First off, I’m spending waaay too much time in the footnotes. Lots of delectable gratins from our history, scattered in the margins—like the term dyaspora, for example.
Dyaspora is one of those words that feels like it has always been there, woven into the rhythm of Haitian speech.
But here it is, a word with an arrival, a moment when it was pulled from the ether and set down in our lexicon, given shape by necessity, by movement, by the shifting tides of a people never meant to be contained.

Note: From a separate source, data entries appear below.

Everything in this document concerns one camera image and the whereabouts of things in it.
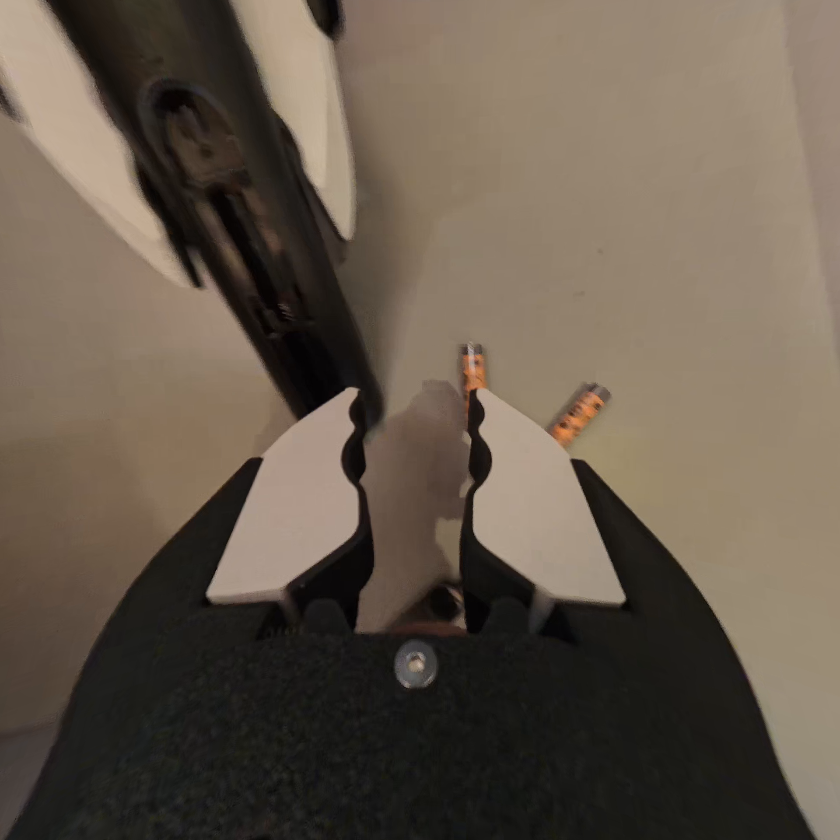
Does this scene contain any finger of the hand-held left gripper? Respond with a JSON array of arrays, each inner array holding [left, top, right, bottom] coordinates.
[[246, 0, 357, 242], [0, 0, 199, 290]]

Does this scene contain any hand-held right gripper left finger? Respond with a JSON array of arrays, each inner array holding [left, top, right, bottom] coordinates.
[[205, 387, 376, 626]]

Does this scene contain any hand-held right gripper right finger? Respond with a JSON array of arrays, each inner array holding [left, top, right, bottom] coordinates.
[[459, 388, 627, 626]]

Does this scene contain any orange battery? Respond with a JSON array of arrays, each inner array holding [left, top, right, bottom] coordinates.
[[546, 382, 613, 448], [457, 343, 488, 411]]

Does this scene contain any black remote control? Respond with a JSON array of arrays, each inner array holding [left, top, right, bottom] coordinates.
[[42, 0, 388, 427]]

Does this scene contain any grey desk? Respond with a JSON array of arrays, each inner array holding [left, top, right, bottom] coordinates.
[[0, 0, 840, 840]]

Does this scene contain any black battery cover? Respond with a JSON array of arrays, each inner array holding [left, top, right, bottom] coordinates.
[[423, 581, 468, 624]]

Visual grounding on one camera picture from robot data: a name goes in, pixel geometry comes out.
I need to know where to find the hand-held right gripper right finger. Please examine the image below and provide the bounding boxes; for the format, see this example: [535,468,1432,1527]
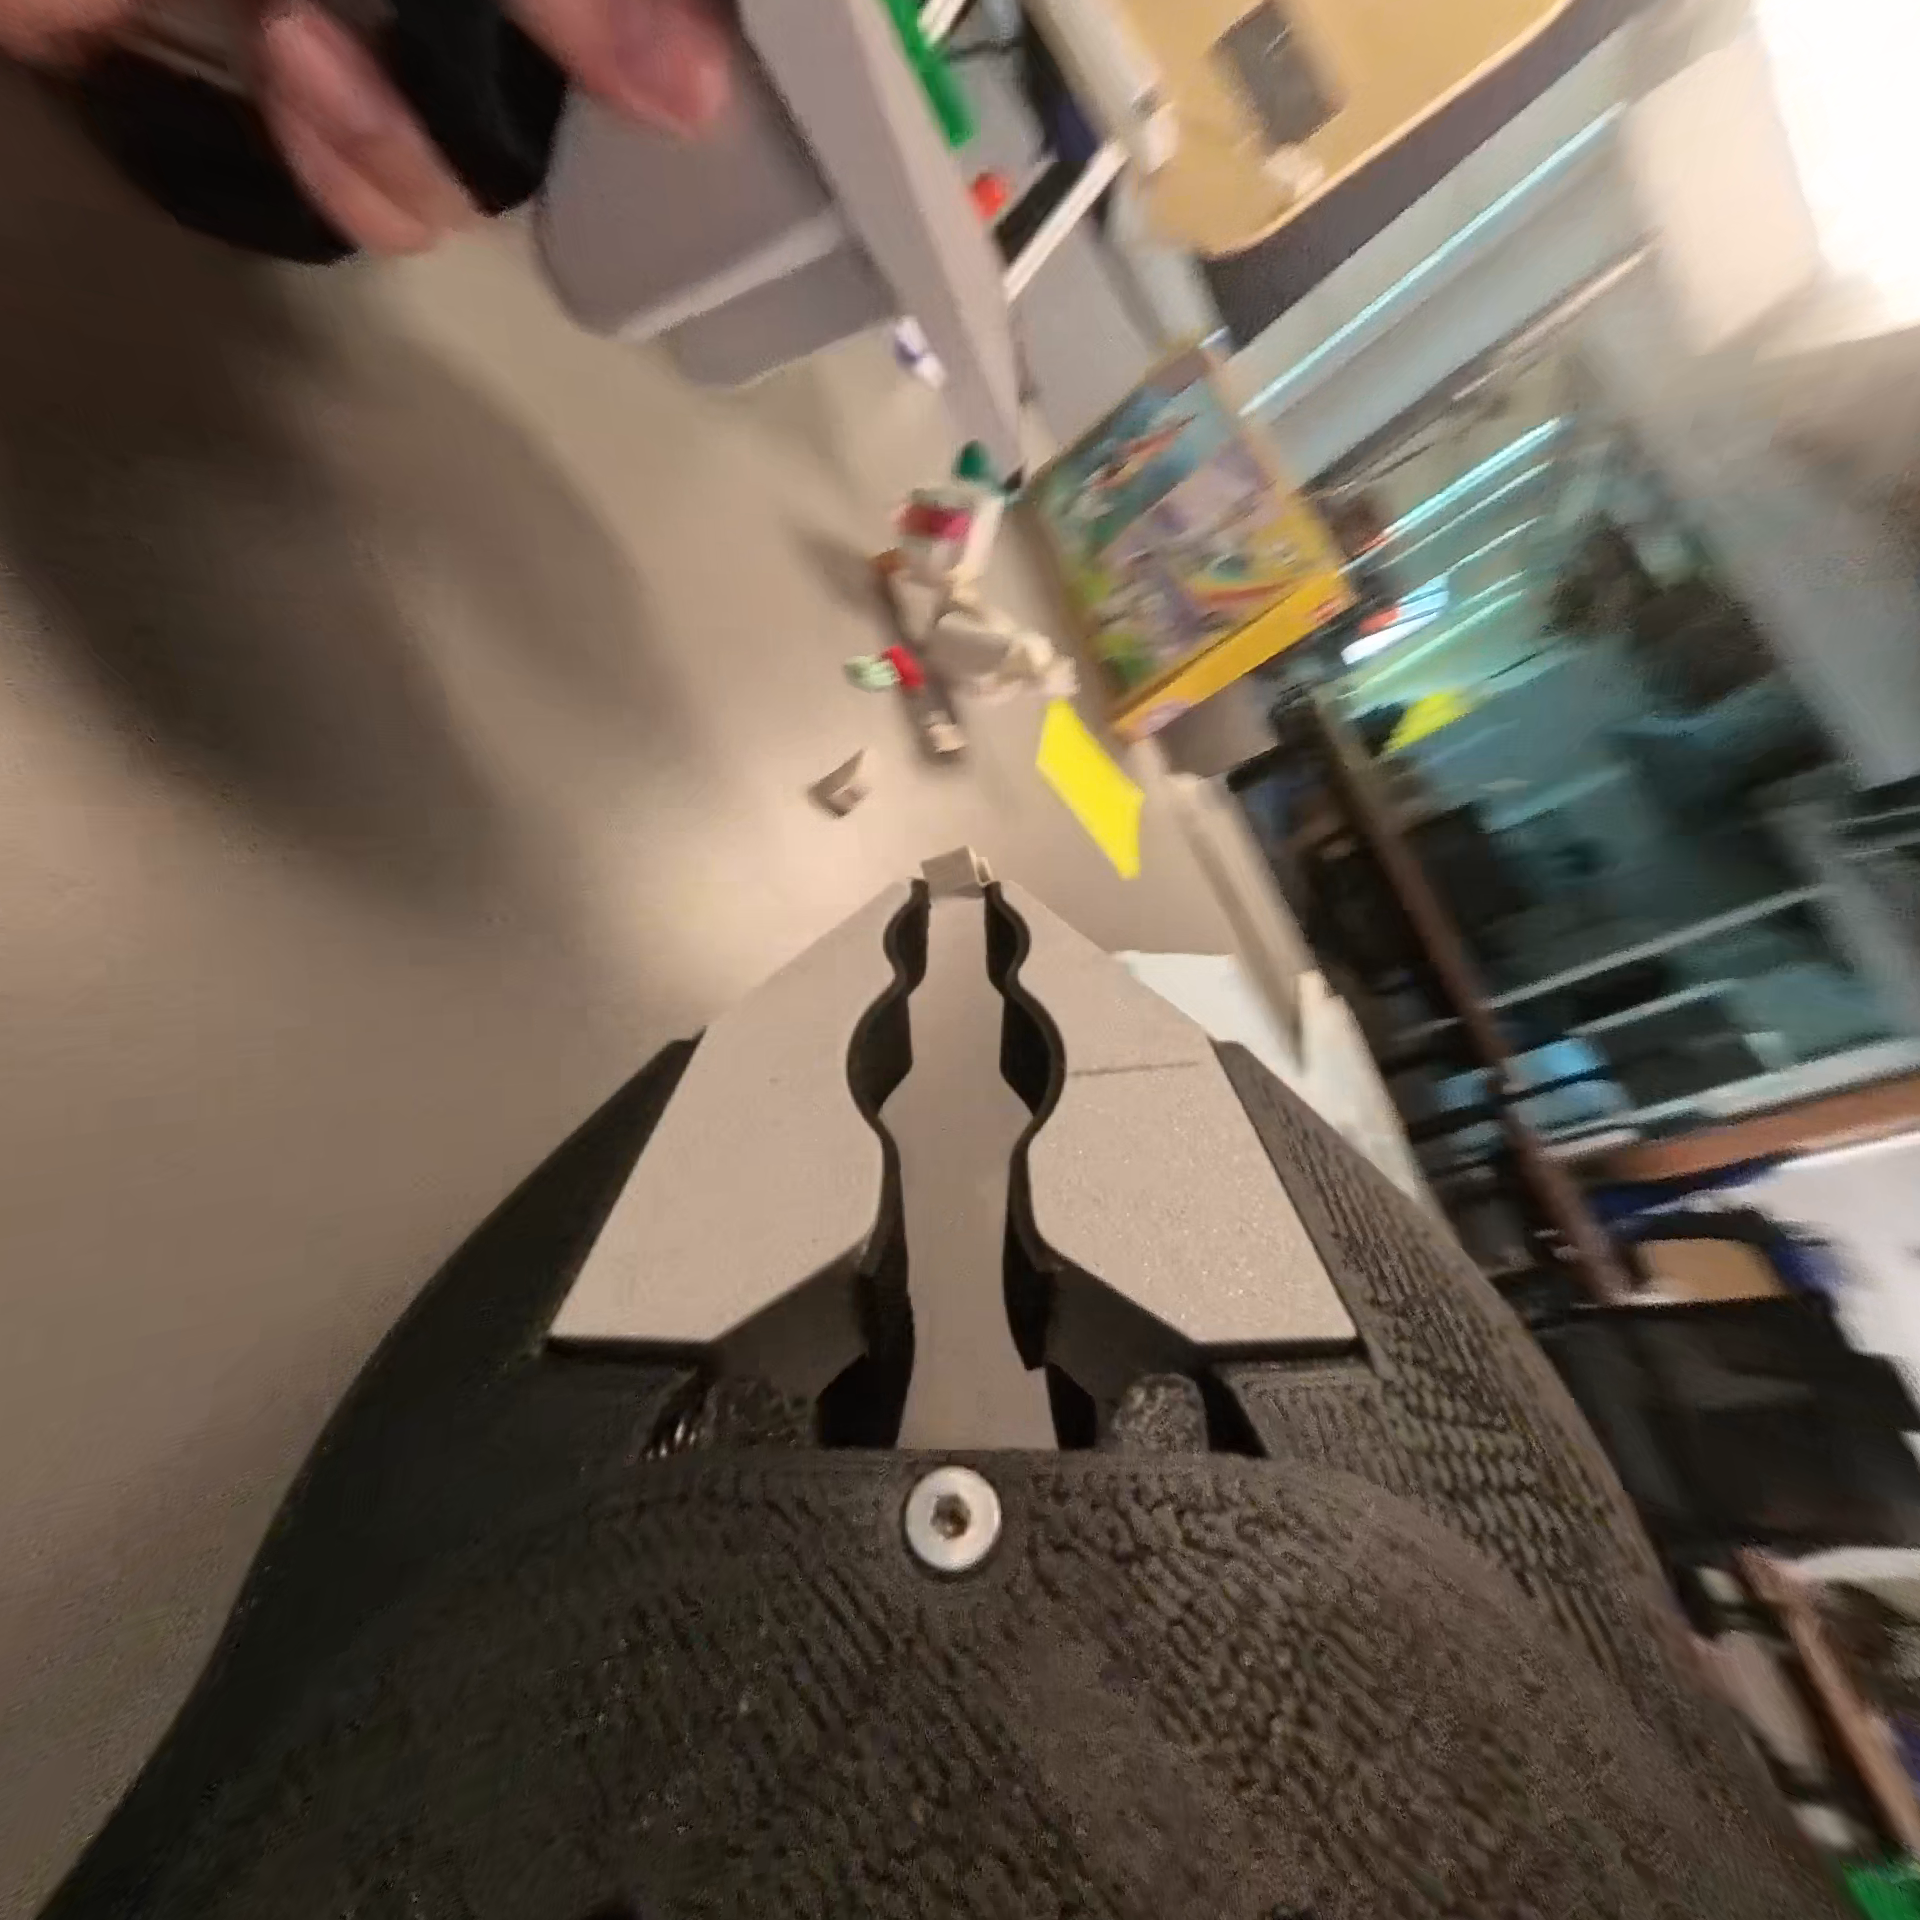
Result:
[978,880,1360,1448]

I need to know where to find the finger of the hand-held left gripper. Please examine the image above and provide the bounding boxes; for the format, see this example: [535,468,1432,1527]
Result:
[742,0,1038,470]

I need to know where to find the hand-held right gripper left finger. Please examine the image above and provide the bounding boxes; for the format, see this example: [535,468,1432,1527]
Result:
[546,880,934,1443]

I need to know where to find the white lego build red part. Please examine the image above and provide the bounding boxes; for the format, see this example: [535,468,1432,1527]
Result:
[883,437,1011,597]

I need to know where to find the colourful lego box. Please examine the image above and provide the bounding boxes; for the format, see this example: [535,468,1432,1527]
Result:
[1032,351,1360,740]

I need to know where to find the white lego figure pieces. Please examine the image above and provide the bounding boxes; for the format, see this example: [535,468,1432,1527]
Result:
[895,586,1079,710]

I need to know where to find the person's left hand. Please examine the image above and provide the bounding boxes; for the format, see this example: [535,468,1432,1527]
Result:
[0,0,740,253]

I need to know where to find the green plastic piece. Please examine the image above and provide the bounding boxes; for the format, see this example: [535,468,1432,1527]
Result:
[884,0,976,146]

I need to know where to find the white booklet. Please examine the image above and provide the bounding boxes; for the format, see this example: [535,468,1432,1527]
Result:
[1122,951,1358,1058]

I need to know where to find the yellow flat plate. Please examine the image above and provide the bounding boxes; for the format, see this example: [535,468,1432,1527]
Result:
[1036,702,1145,880]

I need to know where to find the wooden board with label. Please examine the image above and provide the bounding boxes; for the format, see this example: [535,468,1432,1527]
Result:
[1136,0,1580,260]

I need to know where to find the white rail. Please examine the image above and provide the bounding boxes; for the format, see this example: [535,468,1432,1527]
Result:
[997,128,1177,305]

Dr. Darlène says it arrived by the late 1980s, but dyaspora wasn’t just a word—it was a reckoning. Henri Namphy, with his Office of Diaspora Affairs, saw something forming in the wind. Aristide, ever the visionary, took it further, calling the dyaspora Haiti’s Tenth Department, an extension of the nation/lakou— not exiles but a living, breathing limb of the republic. He understood that Haiti didn’t just exist between its mountains and the sea: it lived in Brooklyn, in Miami, in Montreal, in Paris.
By the time the word entered Haitian parlance, I lived it in my 1980s Brooklyn neighborhood: It pulsed in the hands of Haitian cab drivers; in telediole central—my mom’s beauty shop on Church Avenue; it pulsed at Brooklyn Hospital, where my couzine Fifi worked as an ER nurse; it pulsed over manba avec casave from the local bordega; in so many voices carrying Kreyòl over static-filled phone lines, especially on the weekends, when long distance rates were cheaper; I see the word now pulsing then in my mom’s anticipation, because it was her turn to collect at the next sòl cycle; and the word pulsed to and from JFK, in the suitcases stuffed with banans, coffee from Dondo , those hyper tension inducing Maggi cubes, and bottles of Barbancourt.
This book put me to work. I learned from other sources that the term was first used in the Greek translation of the Hebrew Bible, the Septuagint, to describe the exile of the Jewish people from their homeland—“to scatter”.
This book made me realize that dyaspora is both an echo and a reworking, but baptized in Haitian reality. It carries the weight of our history, of exile and return—the enigma of arrival. Like everybody else, we are a people forever navigating the space between longing and belonging.
The author is reminding me that words don’t just appear; they rise from need, from struggle, from the undeniable fact that a people will always name themselves.